Francesco De Leo. Non ci sono dubbi che le economie dell’eurozona saranno sottoposte a stress sistemici nel corso del 2021. E quindi, la qualità della leadership e di visione farà, ancora una volta, la differenza. I mercati hanno in generale un orientamento “binario”. Sono disposti a dare credito a o un Premier che abbia acquisito un ampio endorsement in termini di voto popolare o a figure di alto profilo, che per la propria storia e i risultati ottenuti in termini di track-record esprimano legittimazione ed autorevolezza. In sintesi, i mercati si attendono che i leader politici che si trovano ad affrontare la crisi attualmente in corso siano legittimati o per via di un passaggio elettorale o in virtù dei meriti acquisiti sul campo.

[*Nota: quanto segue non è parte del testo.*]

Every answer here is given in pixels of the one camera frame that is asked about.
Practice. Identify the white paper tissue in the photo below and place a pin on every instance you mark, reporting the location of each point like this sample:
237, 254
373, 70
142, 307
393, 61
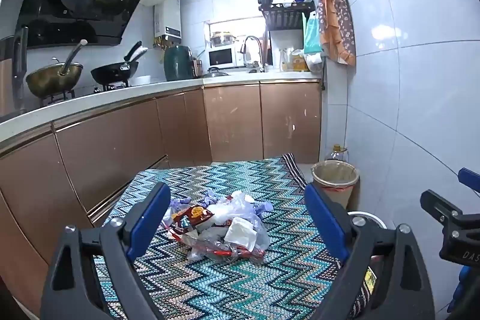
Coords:
240, 230

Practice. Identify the zigzag patterned blanket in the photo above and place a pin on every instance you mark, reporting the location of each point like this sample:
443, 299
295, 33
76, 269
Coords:
225, 286

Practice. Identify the clear wrapper with red print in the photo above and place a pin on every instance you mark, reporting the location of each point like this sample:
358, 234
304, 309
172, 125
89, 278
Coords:
225, 253

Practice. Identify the yellow food packets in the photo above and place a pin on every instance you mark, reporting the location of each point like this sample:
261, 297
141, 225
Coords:
300, 61

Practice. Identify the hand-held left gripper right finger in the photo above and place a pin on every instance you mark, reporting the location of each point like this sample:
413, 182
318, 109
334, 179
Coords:
324, 222

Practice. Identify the glass pot lid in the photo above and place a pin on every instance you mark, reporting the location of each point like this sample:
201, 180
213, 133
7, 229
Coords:
216, 72

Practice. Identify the teal plastic bag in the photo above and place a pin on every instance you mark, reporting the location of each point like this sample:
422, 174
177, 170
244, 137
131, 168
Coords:
312, 37

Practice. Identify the white microwave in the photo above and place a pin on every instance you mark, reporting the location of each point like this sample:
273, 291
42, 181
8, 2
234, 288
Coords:
221, 57

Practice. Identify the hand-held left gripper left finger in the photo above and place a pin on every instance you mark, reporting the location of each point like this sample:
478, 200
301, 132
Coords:
150, 222

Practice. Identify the gas stove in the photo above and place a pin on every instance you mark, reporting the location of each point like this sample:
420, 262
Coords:
60, 99

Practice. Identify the beige trash bin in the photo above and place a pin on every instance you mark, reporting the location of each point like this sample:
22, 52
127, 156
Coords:
333, 173

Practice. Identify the pile of plastic wrappers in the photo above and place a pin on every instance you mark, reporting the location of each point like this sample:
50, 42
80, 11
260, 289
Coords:
234, 205

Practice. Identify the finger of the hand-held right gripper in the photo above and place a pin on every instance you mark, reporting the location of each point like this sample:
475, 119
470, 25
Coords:
470, 178
440, 207

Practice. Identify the red snack wrapper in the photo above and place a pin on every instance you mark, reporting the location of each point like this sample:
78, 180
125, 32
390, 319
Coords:
195, 215

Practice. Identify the metal faucet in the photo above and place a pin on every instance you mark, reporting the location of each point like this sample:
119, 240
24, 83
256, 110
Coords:
258, 50

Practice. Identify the white water heater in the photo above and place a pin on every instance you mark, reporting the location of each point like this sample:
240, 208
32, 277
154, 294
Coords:
167, 18

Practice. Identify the brass wok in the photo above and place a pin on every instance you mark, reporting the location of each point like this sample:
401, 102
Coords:
52, 78

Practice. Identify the dark green appliance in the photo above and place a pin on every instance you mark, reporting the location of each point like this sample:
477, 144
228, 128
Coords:
177, 63

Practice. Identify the black frying pan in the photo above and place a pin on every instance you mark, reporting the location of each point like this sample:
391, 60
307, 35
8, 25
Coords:
112, 74

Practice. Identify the orange patterned apron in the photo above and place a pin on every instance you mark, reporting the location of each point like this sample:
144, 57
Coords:
337, 24

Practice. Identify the clear oil bottle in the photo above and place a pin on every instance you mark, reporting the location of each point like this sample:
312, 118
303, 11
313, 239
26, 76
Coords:
337, 154

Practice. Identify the copper lower cabinets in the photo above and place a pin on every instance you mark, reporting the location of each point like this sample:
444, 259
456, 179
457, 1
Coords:
112, 140

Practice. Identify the clear storage container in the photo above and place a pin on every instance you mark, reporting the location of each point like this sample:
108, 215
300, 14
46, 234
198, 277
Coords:
222, 39

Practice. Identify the white plastic bin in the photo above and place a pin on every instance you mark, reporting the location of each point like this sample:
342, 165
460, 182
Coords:
372, 217

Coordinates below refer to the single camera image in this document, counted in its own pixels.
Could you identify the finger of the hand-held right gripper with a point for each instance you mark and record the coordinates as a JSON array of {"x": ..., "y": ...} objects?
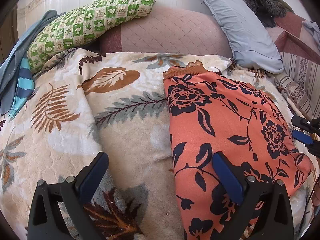
[
  {"x": 302, "y": 136},
  {"x": 306, "y": 124}
]

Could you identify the orange floral garment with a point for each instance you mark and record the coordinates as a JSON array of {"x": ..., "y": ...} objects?
[{"x": 225, "y": 120}]

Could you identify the green checked pillow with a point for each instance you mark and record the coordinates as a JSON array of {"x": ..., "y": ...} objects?
[{"x": 87, "y": 22}]

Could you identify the blue-grey cloth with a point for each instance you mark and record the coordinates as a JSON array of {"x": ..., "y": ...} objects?
[{"x": 12, "y": 67}]

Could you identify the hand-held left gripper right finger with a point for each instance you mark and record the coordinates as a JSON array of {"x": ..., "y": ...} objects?
[{"x": 228, "y": 177}]

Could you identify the pale blue crumpled cloth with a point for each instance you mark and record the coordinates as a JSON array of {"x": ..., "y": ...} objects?
[{"x": 312, "y": 27}]

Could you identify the blue-grey pillow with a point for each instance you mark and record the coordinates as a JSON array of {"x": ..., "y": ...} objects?
[{"x": 242, "y": 30}]

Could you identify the pink quilted cushion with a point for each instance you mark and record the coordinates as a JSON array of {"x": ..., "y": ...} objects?
[{"x": 170, "y": 32}]

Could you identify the maroon patchwork quilt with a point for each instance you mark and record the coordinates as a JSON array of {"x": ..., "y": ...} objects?
[{"x": 292, "y": 32}]

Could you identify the fur-trimmed dark jacket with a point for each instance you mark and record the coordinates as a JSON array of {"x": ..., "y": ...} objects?
[{"x": 262, "y": 2}]

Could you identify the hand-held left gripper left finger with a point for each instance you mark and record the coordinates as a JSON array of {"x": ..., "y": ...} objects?
[{"x": 96, "y": 175}]

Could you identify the leaf printed blanket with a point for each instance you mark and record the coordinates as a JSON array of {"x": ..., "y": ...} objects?
[{"x": 125, "y": 135}]

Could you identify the blue striped cloth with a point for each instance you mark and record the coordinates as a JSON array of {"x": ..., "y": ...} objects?
[{"x": 23, "y": 80}]

Non ci sono vie di mezzo. E dal momento che il “sentiment” dei mercati è che non ci sia spazio, a breve, per un passaggio elettorale, se ne deriva che la seconda soluzione sia la più probabile.
Key4biz. Ma davvero è così semplice? Non c’è un problema anche di ridefinire un progetto-paese?
Francesco De Leo. Ha assolutamente ragione. Sul tema della Rete Unica il contrasto è ancora più evidente. Il Governo attuale sembra favorire la prospettiva di una rete unica, verticalmente integrata sotto il controllo di un gruppo sostenuto da capitali privati, in larga misura sotto il controllo di un investitore estero. Il progetto Open Fiber nacque, al contrario, da un’intuizione del Governo di Matteo Renzi, per dare una scossa al Paese che era in ritardo sulla diffusione della larga banda, con l’obiettivo di creare un operatore wholesale only, indipendente e non verticalmente integrato e che fosse in grado di esportare questo modello anche su altri mercati. Sulla stampa nazionale è stato ampiamente riportato il contrasto fra il leader di Italia Viva (Iv), Matteo Renzi, e l’attuale capo del Governo, Giuseppe Conte. I mercati finanziari non hanno impiegato molto per registrare che anche su questo punto, sulla visione del futuro del Paese, le posizioni non potrebbero essere più distanti. E quindi si attendono più tensioni e maggiore incertezza, con tutto quello che ne deriva per i piani che sono stati messi a punto dall’attuale esecutivo. A breve, agli inizi di gennaio, si saprà quale sarà la visione del Paese che avrà prevalso: ma chi si troverà ad avere responsabilità di governo non potrà fare a meno di confrontarsi con l’Europa. Pensare che sia praticabile un percorso diverso, non è nei fatti possibile, né auspicabile. E questo i mercati lo sanno molto bene.